* EXERCISE
Copy exactly the lines from the first line of the records below through the line containing "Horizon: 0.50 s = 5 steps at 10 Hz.", including both, and nothing else.

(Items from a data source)

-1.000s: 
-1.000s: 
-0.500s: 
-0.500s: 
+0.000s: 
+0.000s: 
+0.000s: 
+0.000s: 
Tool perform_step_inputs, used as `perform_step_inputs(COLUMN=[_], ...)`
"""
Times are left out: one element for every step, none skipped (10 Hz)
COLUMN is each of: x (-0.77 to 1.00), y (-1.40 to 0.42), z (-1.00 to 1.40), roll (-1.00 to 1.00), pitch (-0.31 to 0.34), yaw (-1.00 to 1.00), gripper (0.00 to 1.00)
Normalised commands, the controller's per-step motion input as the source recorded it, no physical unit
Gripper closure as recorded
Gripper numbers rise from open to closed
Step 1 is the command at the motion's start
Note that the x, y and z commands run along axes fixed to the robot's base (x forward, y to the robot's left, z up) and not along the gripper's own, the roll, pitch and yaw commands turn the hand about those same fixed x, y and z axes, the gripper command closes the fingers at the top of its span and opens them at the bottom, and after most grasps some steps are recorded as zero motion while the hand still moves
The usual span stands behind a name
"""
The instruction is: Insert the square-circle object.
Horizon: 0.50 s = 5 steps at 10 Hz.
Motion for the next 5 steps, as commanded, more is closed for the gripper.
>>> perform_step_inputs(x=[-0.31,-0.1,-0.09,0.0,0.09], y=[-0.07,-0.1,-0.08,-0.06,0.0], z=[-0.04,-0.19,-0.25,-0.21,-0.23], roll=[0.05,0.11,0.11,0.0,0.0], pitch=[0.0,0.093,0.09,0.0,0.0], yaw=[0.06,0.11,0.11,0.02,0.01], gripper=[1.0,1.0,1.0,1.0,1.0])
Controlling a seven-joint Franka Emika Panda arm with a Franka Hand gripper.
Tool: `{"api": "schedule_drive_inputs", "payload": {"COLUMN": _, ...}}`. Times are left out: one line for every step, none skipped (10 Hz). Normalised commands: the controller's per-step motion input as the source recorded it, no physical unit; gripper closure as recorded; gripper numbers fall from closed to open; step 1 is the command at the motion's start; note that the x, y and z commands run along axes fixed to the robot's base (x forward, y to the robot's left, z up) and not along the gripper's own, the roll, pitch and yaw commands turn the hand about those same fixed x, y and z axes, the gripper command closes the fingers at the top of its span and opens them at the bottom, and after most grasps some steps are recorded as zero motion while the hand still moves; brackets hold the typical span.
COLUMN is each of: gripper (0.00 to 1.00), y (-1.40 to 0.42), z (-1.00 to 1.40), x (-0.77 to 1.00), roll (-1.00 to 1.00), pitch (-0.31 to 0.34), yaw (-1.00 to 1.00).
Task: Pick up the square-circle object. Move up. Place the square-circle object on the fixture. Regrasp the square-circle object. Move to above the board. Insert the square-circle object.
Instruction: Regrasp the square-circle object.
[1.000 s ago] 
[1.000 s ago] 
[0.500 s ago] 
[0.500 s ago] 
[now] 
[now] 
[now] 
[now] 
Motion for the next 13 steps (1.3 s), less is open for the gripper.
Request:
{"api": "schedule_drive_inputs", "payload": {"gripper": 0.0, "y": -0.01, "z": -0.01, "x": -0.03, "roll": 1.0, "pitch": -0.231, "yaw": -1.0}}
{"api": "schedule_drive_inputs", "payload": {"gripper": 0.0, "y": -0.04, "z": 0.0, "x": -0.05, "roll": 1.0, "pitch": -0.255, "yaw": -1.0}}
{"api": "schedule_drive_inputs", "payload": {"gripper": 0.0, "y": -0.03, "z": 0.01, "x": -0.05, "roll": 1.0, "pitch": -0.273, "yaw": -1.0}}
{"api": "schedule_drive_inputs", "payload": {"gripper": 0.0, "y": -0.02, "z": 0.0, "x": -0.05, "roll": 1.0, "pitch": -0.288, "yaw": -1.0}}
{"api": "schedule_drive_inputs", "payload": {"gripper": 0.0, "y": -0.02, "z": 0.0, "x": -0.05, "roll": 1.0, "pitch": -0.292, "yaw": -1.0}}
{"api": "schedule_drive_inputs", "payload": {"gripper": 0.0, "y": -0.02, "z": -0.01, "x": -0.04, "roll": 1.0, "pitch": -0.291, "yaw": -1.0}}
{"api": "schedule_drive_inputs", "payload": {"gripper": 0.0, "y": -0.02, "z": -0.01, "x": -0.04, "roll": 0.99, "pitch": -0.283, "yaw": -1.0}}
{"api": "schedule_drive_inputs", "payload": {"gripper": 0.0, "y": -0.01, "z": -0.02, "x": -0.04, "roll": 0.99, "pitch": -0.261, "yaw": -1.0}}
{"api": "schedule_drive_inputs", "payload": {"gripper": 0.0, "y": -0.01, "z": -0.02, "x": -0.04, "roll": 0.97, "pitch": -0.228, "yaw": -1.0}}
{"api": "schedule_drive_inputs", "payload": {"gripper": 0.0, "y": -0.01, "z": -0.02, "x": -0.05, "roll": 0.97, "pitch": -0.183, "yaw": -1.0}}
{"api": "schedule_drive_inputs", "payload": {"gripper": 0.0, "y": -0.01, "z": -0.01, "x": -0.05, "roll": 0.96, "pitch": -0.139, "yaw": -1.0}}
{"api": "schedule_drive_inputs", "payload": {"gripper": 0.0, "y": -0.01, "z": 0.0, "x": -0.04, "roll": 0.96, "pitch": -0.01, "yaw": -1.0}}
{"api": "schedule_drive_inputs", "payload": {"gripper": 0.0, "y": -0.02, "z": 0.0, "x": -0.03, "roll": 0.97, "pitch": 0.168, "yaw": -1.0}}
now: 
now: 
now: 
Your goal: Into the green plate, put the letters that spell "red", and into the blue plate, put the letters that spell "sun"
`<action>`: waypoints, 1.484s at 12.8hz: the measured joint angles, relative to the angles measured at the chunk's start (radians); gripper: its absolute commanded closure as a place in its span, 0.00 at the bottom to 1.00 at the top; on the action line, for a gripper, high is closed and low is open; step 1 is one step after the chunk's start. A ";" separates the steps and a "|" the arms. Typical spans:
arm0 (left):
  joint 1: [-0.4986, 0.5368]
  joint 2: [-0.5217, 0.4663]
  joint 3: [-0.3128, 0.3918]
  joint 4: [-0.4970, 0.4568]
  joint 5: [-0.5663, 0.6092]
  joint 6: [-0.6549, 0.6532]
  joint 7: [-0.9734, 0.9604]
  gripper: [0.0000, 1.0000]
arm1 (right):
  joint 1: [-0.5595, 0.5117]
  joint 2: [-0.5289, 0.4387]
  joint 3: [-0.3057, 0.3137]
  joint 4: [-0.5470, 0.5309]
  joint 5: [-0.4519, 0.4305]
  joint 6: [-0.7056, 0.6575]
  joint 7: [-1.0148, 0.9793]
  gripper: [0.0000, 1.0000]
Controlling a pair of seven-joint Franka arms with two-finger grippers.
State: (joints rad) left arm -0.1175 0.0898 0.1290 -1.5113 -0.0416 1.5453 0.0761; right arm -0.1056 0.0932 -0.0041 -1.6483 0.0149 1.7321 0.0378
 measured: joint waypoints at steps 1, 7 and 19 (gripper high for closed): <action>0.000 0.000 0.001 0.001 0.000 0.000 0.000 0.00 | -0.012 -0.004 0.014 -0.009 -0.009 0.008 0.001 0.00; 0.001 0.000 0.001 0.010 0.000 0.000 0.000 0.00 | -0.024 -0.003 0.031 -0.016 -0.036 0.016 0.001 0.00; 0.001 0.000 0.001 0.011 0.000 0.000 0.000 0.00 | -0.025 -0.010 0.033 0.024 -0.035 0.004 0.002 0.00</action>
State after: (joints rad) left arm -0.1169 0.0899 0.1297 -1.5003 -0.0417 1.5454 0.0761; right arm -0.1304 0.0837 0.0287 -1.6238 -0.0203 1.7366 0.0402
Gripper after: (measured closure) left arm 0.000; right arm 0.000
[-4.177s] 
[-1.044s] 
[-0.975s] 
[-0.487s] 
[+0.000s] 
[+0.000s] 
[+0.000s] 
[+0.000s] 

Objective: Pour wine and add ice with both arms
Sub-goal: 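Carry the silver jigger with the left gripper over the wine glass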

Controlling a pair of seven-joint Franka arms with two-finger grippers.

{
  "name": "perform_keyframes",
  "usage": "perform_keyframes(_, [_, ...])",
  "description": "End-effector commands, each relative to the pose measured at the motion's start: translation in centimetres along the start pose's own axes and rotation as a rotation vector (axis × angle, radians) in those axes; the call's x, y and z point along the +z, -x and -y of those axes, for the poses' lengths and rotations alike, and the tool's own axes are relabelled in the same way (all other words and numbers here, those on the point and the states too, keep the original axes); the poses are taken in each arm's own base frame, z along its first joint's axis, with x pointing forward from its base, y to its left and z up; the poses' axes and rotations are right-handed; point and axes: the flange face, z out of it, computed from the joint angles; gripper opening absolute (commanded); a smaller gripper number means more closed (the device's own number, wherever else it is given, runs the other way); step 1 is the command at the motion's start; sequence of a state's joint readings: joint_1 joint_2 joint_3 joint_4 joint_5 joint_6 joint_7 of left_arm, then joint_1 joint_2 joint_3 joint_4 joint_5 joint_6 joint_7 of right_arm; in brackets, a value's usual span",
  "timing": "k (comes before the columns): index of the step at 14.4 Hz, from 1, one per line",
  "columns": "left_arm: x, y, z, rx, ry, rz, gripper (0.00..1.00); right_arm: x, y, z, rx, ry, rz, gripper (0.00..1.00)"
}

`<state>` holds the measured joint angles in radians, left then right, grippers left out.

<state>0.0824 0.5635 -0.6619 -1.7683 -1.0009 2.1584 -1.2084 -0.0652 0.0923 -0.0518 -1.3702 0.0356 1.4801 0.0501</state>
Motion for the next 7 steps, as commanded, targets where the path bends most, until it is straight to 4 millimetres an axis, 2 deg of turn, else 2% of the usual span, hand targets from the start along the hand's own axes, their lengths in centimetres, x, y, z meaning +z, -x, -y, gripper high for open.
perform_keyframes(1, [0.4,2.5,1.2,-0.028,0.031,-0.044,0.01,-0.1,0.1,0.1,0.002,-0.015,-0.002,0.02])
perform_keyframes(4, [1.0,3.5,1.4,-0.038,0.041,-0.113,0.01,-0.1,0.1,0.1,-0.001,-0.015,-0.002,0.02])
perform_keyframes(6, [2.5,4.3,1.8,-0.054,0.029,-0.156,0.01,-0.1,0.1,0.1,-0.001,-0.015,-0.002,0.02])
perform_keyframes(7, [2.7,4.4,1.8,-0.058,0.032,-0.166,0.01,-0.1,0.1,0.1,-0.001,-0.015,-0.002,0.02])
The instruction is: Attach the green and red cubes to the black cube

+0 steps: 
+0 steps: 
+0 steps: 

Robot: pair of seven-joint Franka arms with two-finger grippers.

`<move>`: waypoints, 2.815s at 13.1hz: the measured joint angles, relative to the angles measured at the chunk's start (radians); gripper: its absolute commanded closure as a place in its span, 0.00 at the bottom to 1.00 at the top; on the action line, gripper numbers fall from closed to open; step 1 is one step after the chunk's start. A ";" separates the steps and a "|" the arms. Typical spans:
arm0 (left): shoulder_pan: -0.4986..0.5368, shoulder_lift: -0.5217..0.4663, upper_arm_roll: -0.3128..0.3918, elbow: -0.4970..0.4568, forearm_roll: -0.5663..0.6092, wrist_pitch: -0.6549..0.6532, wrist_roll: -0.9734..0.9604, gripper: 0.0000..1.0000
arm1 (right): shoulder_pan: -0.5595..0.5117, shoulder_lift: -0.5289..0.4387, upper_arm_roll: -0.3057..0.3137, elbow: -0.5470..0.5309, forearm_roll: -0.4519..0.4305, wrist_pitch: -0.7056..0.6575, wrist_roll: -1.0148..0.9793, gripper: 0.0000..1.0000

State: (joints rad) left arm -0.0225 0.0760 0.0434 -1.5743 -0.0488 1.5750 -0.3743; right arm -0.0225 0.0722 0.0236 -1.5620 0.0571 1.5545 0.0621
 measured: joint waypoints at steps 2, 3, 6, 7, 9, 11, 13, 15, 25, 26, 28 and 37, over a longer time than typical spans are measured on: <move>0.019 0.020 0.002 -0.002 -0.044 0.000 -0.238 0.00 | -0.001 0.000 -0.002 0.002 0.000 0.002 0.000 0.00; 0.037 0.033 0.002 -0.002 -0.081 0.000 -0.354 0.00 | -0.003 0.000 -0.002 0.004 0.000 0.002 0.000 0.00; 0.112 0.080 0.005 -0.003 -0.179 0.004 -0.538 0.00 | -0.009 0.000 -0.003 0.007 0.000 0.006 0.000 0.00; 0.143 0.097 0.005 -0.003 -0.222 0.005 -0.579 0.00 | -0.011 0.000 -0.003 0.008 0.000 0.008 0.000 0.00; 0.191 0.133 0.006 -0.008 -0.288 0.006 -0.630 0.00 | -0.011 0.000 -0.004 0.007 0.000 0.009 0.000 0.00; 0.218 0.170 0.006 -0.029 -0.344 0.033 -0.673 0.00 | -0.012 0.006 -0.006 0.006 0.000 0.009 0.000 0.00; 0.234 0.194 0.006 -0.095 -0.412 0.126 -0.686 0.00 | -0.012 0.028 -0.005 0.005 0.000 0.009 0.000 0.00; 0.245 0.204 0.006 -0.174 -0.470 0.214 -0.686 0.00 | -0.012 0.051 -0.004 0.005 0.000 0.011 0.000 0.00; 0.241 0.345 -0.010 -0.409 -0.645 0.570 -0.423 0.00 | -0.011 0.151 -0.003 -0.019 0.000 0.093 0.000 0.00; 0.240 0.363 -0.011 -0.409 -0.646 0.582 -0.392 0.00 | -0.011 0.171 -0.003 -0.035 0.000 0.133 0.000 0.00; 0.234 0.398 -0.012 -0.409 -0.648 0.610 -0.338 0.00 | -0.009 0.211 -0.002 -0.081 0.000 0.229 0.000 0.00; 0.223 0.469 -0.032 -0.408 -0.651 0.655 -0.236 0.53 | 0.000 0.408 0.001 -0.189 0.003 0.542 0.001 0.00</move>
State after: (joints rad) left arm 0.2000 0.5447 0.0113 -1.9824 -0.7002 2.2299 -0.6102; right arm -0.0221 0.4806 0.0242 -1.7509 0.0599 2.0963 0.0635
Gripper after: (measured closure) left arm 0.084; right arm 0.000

* THE ANSWER
-1.000s: 
-1.000s: 
-0.500s: 
-0.500s: 
+0.000s: 
+0.000s: 
+0.000s: 
+0.000s: 
Tool perform_step_inputs, used as `perform_step_inputs(COLUMN=[_], ...)`
"""
Times are left out: one element for every step, none skipped (10 Hz)
COLUMN is each of: x (-0.77 to 1.00), y (-1.40 to 0.42), z (-1.00 to 1.40), roll (-1.00 to 1.00), pitch (-0.31 to 0.34), yaw (-1.00 to 1.00), gripper (0.00 to 1.00)
Normalised commands, the controller's per-step motion input as the source recorded it, no physical unit
Gripper closure as recorded
Gripper numbers rise from open to closed
Step 1 is the command at the motion's start
Note that the x, y and z commands run along axes fixed to the robot's base (x forward, y to the robot's left, z up) and not along the gripper's own, the roll, pitch and yaw commands turn the hand about those same fixed x, y and z axes, the gripper command closes the fingers at the top of its span and opens them at the bottom, and after most grasps some steps are recorded as zero motion while the hand still moves
The usual span stands behind a name
"""
The instruction is: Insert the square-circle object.
Horizon: 0.50 s = 5 steps at 10 Hz.

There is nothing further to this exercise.